I'm sure I could google and find stories of MSNBC complaining about Bush pushing them out, but I don't really feel the need. The issue to me is, does the president have the right to marginalize the media hand of the opposite party? I say, yes. Bush had the right to deny MSNBC and Obama has the right to deny Fox.
Happy to help...
(L-R: Mike Gallagher, Neil Boortz, Laura Ingraham, George W. Bush, Sean Hannity, Michael Medved)
""Rachel Maddow, Al Sharpton, Lawrence O'Donnell, and Ed Schultz all stopped by the White House to discuss the President's fiscal cliff proposal. Can anyone even imagine how the press would have reacted if Fox News hosts and conservative personalities had stopped by the Bush White House to discuss policy? They would have been rightly outraged." -- Laura Ingraham
Selective memory. "A man hears what he wants to hear and disregards the rest".
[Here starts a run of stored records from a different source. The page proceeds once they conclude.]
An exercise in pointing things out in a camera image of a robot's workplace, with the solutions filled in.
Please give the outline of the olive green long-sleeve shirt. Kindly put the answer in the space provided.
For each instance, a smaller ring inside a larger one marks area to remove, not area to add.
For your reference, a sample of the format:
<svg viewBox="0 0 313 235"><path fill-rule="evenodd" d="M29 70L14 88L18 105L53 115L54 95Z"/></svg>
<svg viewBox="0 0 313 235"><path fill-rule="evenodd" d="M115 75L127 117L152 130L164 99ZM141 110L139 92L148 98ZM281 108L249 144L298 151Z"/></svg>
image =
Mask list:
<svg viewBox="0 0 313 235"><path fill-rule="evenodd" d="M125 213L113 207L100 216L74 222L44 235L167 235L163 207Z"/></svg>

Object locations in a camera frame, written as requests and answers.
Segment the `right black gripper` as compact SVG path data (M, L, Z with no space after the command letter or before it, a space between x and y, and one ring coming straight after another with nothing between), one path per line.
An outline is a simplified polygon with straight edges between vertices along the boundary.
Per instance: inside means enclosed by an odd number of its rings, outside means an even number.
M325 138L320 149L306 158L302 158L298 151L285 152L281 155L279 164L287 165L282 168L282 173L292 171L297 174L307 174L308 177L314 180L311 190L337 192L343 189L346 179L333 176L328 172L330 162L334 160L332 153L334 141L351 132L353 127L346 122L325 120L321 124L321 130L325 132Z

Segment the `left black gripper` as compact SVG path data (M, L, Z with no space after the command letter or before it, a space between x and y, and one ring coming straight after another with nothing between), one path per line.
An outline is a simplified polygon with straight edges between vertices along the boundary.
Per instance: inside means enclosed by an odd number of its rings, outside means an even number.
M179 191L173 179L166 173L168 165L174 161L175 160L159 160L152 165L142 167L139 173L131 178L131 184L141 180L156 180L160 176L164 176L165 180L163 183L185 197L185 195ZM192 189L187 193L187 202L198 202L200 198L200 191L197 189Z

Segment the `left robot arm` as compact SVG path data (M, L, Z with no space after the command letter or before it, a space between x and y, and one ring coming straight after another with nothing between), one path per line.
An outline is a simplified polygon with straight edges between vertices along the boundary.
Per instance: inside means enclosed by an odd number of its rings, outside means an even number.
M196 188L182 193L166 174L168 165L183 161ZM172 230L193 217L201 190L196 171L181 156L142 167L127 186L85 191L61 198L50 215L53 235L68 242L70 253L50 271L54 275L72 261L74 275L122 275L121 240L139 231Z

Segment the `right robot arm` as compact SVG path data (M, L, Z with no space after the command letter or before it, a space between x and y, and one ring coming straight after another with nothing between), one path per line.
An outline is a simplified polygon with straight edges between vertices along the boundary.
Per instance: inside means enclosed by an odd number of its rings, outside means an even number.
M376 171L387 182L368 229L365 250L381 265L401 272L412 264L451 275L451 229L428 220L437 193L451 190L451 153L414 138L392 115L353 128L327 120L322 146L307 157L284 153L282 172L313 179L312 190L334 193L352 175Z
Interesting photo. What was the event? Who initiated it? Was anybody invited who declined the invitation? Who is in the foreground who is not named? Is it photoshopped? A lot of questions to be asked yes?
Well, that's why I linked it. Here's the original article that ran the photo--
WASHINGTON, Oct. 16 (2006) — On an overcast Friday morning last month, White House aides ushered an influential group of conservative radio hosts into the Oval Office for a private audience with the president.
...“This was clearly, clearly an effort to kind of rally the troops when the troops need rallying,” said Mike Gallagher, who attended the meeting and whose daily program reaches at least 3.75 million people each week. “They know that we’ve got an audience of people who may or may not be on the political fence right now.”
Mr. Gallagher said that he and the other hosts — Mr. Hannity, Ms. Ingraham, Neal Boortz and Michael Medved — talked about the experience on their programs “for days and days and days.”
(Mr. Limbaugh said that he met with Mr. Bush and Karl Rove, the president’s chief strategist, in the Oval Office in June, but generally tried to keep his distance to maintain independence.)
here's Dana Perino describing those events, on Fox Noise (at 0:32)
""we would, sometimes, need to do some things like a talk radio row, I think we called it -- it was brilliant. We had all the conservative talk radio hosts lined up, and we would put -- get a whole bunch of interviews so that they could be convinced and persuaded to President Bush's point of view."